Given data:
══════

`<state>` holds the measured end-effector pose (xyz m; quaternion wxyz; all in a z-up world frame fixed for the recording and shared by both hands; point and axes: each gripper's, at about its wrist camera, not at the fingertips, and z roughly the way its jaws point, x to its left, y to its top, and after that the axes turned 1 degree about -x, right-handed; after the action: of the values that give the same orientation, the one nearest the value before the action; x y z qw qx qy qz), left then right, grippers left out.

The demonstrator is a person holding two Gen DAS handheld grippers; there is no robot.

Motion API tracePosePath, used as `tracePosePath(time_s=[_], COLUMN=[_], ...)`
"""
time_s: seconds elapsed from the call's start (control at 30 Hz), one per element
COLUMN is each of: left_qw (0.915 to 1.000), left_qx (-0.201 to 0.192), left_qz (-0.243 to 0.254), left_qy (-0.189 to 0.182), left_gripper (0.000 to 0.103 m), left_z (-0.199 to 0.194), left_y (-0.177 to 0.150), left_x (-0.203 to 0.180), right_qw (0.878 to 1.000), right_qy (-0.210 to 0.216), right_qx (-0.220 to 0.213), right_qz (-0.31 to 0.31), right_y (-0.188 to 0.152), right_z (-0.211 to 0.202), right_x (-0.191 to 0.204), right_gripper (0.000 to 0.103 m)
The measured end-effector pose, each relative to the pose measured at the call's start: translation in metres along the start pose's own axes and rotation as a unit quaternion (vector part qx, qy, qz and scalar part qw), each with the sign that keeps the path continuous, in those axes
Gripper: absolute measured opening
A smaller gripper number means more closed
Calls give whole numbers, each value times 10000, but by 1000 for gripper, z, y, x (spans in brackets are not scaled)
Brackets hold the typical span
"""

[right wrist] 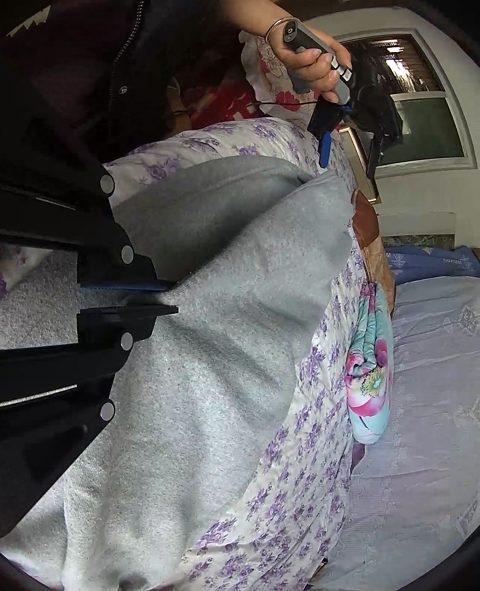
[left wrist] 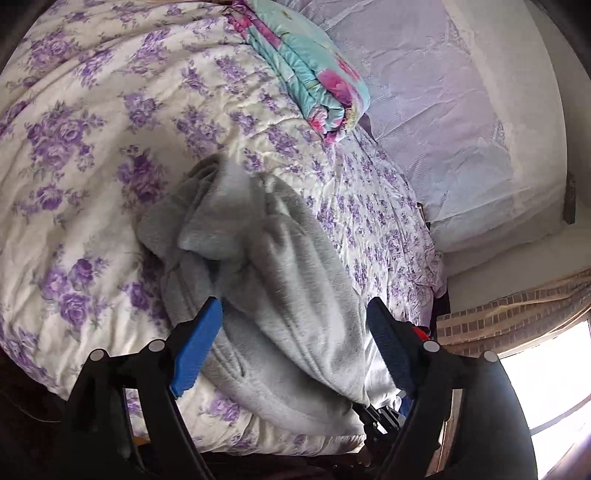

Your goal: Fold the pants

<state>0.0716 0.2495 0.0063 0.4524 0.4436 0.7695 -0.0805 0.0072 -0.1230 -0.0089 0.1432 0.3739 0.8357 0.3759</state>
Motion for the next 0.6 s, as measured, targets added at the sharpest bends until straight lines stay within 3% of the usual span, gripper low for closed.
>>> tracePosePath(time_s=[0.2,0.47,0.6], left_qw=[9976,9964,9932], left_qx=[446,636,686], left_qz=[-325,-378,-870], left_qy=[409,404,352], left_gripper=[84,85,85], left_z=[42,40,48], left_y=[-1,-9,-5], left_x=[-4,-8,12], right_qw=[9999,9997,9996], right_qy=[-54,61,85], right_qx=[-66,-190,-178], right_qz=[61,172,211], right_y=[-1,-2,-2], right_z=[-3,-10,-9], right_x=[-1,-6,-7], right_gripper=[7,7,7])
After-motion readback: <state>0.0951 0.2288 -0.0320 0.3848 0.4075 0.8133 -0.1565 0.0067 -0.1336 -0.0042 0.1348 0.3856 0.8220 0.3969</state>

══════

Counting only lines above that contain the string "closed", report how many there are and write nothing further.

Response to the task: 2